コンタクト保存液・洗浄液の使用期限の目安は?
ハード・ソフトコンタクトレンズ装用者の必需品、保存液・洗浄液。レンズの清潔と装用感を保つため、適切な使用期限の管理が目の健康に直結します。種類によって用途と寿命が大きく異なります。
| 種類・条件 | 使用期限・保存目安 |
|---|---|
| MPS(マルチパーパスソリューション・未開封) | 製造から2〜3年 |
| MPS(開封後) | 3か月以内に使い切り |
| 過酸化水素消毒システム(未開封) | 製造から2〜3年 |
| 過酸化水素消毒システム(開封後) | 3〜6か月以内 |
| ハードコンタクト用洗浄保存液(未開封) | 製造から2〜3年 |
| ハードコンタクト用洗浄保存液(開封後) | 3〜6か月以内 |
| ハードコンタクト用タンパク除去液 | 未開封2〜3年・開封後3〜6か月 |
| 装着液(目薬代わり・未開封) | 製造から2〜3年 |
| 装着液(開封後) | 1か月以内に使い切り |
| レンズケース | 3か月で交換推奨 |
シード・メニコン・AMO・ロート製薬・アルコンが主要ブランド。MPSは250〜500mlで800〜1,500円、過酸化水素消毒システムは1,500〜2,500円。

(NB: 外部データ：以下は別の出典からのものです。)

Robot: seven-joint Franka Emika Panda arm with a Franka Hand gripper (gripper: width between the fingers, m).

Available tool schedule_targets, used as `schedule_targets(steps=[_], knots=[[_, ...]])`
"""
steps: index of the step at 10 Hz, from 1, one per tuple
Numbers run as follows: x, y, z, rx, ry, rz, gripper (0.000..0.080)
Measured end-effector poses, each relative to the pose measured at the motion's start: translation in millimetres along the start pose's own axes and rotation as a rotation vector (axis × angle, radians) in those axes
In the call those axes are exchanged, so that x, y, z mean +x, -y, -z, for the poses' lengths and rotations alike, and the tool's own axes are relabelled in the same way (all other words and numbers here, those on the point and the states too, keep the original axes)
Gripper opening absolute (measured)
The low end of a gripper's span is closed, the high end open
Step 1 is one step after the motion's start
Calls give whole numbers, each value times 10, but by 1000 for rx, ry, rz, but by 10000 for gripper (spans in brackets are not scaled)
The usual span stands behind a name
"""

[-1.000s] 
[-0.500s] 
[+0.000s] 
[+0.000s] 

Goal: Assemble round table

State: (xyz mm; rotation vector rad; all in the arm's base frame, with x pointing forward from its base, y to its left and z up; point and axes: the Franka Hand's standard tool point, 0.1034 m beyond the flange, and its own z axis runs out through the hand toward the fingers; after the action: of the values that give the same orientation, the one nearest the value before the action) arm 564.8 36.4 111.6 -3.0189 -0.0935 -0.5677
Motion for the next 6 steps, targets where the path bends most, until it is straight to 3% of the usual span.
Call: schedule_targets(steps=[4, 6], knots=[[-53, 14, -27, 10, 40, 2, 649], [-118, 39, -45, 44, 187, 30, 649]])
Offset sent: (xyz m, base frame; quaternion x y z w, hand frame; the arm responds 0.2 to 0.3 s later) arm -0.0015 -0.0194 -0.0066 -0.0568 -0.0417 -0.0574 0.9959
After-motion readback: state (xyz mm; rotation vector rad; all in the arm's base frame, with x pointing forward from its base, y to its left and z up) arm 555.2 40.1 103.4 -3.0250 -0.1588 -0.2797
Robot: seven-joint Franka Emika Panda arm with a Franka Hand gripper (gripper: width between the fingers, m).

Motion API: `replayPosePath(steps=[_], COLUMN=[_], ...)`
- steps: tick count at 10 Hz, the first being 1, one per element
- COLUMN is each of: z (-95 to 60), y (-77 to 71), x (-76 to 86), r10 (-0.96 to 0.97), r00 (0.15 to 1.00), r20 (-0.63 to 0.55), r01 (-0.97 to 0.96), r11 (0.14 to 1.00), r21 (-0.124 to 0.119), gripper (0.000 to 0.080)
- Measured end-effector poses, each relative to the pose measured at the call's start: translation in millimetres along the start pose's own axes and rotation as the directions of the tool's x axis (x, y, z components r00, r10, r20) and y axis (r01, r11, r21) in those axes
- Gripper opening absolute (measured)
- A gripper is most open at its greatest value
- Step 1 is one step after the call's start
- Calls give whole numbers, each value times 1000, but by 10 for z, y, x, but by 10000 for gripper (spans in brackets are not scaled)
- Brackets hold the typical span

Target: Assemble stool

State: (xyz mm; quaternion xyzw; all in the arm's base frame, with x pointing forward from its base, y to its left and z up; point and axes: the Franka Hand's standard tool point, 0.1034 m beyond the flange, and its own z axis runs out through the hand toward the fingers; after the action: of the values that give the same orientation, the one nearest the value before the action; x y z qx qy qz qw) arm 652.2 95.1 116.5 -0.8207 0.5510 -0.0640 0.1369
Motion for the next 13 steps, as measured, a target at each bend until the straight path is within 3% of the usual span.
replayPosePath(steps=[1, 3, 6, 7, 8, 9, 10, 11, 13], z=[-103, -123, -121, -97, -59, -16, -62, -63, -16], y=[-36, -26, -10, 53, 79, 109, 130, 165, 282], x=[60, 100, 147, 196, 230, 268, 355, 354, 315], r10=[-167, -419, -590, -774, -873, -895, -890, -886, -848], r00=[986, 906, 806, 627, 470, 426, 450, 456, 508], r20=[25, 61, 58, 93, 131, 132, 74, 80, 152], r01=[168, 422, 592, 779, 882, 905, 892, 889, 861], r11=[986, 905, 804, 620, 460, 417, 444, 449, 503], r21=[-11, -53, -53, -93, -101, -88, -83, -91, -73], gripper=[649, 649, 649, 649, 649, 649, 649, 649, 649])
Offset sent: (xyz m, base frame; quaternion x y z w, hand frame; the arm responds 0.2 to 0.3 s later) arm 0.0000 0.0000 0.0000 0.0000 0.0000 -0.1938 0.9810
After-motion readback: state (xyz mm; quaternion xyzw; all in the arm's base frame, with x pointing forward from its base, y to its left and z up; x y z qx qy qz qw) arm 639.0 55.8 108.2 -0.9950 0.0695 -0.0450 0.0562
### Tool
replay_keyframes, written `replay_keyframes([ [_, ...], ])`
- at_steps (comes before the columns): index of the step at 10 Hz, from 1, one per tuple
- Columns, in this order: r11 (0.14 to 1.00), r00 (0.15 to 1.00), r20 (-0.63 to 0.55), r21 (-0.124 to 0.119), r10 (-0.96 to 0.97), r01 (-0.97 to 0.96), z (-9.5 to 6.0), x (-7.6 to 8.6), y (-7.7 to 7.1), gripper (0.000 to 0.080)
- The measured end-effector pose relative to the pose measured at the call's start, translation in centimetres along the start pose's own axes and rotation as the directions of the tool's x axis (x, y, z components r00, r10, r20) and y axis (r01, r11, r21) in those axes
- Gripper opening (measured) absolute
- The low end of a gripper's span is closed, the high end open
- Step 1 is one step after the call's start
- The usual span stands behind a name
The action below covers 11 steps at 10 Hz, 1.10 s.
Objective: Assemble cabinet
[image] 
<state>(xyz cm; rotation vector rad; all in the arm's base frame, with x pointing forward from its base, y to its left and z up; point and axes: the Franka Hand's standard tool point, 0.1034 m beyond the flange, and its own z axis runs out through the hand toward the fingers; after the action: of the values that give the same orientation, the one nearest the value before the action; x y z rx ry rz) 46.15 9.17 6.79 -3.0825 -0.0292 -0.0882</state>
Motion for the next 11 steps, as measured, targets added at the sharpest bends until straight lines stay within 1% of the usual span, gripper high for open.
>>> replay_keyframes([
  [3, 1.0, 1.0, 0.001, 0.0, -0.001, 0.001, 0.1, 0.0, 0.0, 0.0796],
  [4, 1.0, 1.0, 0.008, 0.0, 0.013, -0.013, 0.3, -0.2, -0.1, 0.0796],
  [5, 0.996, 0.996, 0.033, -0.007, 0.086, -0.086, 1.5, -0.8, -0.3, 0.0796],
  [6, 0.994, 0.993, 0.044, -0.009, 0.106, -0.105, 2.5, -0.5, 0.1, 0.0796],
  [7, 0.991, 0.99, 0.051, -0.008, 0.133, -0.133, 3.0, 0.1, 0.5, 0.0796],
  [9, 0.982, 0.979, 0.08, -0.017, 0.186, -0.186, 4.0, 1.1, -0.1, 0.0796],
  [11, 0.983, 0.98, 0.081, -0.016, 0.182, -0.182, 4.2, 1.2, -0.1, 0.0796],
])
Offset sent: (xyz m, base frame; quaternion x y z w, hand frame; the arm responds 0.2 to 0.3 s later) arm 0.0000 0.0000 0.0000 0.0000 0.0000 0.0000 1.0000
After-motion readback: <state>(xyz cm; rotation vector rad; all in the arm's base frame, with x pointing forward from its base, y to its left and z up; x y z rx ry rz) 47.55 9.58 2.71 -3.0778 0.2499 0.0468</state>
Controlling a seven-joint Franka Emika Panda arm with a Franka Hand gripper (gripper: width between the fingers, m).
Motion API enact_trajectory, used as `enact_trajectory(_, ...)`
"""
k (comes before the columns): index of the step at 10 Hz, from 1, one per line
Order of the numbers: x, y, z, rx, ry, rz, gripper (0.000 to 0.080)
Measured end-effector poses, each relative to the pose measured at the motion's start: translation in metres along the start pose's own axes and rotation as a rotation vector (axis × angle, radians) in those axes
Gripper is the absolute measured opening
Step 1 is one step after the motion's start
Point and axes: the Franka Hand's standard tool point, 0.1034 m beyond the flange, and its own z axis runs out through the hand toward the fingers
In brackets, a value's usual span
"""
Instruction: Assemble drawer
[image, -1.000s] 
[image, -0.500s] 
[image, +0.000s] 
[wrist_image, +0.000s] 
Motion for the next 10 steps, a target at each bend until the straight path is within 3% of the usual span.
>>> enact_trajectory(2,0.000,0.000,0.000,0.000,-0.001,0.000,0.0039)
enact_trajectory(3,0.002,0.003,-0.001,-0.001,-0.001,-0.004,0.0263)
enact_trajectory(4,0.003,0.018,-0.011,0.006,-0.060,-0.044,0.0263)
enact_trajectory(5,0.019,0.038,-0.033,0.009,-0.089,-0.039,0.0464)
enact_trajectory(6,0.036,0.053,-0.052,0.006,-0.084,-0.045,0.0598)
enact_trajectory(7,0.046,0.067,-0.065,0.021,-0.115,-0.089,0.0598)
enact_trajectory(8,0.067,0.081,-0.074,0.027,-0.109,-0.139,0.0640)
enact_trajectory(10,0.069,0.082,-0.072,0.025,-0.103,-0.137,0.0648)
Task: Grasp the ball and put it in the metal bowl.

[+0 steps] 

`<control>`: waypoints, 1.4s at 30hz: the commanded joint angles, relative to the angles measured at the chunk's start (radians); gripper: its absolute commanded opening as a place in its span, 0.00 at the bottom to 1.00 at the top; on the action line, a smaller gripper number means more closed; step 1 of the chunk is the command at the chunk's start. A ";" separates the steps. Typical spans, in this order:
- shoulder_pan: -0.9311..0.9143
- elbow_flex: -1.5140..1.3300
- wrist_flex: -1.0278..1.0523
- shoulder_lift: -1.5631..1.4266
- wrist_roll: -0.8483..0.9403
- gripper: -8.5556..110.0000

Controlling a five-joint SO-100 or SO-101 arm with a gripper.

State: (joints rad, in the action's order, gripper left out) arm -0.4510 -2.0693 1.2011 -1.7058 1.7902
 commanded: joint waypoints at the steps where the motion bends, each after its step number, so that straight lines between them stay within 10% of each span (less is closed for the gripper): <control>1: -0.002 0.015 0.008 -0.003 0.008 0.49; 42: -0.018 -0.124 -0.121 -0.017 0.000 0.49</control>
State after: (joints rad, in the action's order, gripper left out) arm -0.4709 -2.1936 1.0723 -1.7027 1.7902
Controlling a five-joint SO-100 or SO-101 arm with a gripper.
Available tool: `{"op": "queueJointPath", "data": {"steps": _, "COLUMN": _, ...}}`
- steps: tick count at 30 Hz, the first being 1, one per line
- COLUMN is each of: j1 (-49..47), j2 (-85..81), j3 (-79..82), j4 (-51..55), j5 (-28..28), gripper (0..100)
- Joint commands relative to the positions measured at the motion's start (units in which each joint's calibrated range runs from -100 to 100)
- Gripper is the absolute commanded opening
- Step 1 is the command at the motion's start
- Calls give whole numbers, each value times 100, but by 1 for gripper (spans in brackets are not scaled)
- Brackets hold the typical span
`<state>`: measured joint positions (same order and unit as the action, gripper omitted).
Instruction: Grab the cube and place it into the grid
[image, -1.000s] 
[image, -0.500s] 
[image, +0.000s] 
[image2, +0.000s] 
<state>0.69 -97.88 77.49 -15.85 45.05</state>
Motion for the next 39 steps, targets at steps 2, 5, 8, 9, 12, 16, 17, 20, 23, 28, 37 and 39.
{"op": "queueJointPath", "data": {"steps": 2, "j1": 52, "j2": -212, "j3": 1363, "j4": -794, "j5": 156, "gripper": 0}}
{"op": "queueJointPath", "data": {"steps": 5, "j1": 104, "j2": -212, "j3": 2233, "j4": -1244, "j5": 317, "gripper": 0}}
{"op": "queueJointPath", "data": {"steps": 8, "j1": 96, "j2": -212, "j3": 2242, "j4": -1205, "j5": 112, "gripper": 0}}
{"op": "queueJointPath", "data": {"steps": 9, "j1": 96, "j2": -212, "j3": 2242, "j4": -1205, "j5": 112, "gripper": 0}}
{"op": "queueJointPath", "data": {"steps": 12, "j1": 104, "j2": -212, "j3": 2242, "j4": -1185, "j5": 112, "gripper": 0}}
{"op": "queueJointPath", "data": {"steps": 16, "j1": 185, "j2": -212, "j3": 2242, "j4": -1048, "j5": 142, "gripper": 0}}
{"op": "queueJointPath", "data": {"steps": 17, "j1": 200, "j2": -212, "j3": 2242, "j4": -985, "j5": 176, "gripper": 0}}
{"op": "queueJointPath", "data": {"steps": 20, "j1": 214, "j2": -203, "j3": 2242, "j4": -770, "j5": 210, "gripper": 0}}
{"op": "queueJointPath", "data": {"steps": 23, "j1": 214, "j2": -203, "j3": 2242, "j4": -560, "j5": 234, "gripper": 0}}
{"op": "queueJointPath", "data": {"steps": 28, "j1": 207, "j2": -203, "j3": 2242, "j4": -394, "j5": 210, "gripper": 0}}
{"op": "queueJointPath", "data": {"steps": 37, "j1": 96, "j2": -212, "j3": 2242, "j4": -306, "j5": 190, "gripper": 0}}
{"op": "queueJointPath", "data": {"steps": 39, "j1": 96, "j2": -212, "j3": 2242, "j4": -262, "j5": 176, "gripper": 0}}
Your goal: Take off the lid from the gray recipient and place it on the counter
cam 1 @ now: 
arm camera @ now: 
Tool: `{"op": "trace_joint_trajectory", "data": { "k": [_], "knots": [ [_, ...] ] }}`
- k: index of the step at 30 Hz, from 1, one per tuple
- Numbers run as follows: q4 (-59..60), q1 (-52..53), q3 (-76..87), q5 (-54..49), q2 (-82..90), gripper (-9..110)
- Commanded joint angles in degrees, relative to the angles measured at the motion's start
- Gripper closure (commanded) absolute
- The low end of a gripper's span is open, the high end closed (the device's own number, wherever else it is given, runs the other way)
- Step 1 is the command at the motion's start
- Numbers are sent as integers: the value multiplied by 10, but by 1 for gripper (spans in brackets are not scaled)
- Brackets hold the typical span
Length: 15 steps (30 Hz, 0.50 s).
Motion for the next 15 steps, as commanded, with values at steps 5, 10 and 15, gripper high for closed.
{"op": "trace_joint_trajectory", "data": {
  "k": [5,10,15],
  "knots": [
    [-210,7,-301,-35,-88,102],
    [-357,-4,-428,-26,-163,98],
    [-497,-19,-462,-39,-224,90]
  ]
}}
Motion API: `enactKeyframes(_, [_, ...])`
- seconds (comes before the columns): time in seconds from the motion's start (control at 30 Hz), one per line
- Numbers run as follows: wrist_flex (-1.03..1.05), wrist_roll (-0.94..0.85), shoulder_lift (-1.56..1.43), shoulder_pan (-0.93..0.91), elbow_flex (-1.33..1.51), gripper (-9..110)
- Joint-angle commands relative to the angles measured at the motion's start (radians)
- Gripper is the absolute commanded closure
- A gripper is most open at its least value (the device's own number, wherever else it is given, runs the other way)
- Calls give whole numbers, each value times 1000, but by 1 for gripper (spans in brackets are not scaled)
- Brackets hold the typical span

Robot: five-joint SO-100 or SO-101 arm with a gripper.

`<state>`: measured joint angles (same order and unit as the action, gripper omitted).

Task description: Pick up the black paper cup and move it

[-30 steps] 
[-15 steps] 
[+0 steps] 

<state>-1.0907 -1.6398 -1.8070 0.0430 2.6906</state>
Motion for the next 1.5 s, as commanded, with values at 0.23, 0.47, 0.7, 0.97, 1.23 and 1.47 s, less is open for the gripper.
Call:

コンタクトユーザーの月々のコストの一部です。
使用期限切れ・劣化のサイン
・色が変色した
本来の透明から黄色や濁りが見えたら劣化のサイン。雑菌増殖の可能性も。
・浮遊物・沈殿物が見える
液中に小さな粒子が浮いていたら使用中止を。レンズに付着するリスク。
・キャップ周辺が固まっている
結晶化が進み、キャップが開けにくくなったら劣化です。
・容器が膨らんでいる
内部にガスが発生している証拠。即廃棄を。
・装用感が変わった
使用感がチクチクする・目がしみるなら、防腐剤の劣化や雑菌混入の可能性が。
・カビが浮いている
液中や容器の内側にカビが見えたら、絶対に使わないでください。
・開封から3か月以上経過
未使用残でも開封後は劣化が進み、目の感染症リスクが急増します。
コンタクト保存液・洗浄液の選び方と保管
レンズ種類で選ぶ
使い捨てソフトコンタクトには洗浄・消毒・保存・すすぎが1本でできるMPS(オプティフリー、レニューなど、250ml 800〜1,500円)が定番で便利。タンパク質汚れがひどい方には過酸化水素消毒システムで本格的な消毒を。ハードコンタクトには専用洗浄保存液を使います。装着液は乾いた目に潤いを与える便利アイテム。最近は防腐剤フリー製品も増え、敏感な目の方に人気です。
正しい保管方法
未開封は常温(20〜25度)の冷暗所で保管、直射日光・高温(30度以上)はNG。開封後は必ず3か月以内に使い切り、それ以降は新しいボトルへ。レンズケースも3か月ごとに交換推奨で、雑菌繁殖を防ぐため。ケースは毎日中身を捨ててすすぎ、自然乾燥が基本。ペーパーや布で拭くと繊維くずが付着するためNG。長期旅行・出張時にミニサイズを買い足すと衛生的です。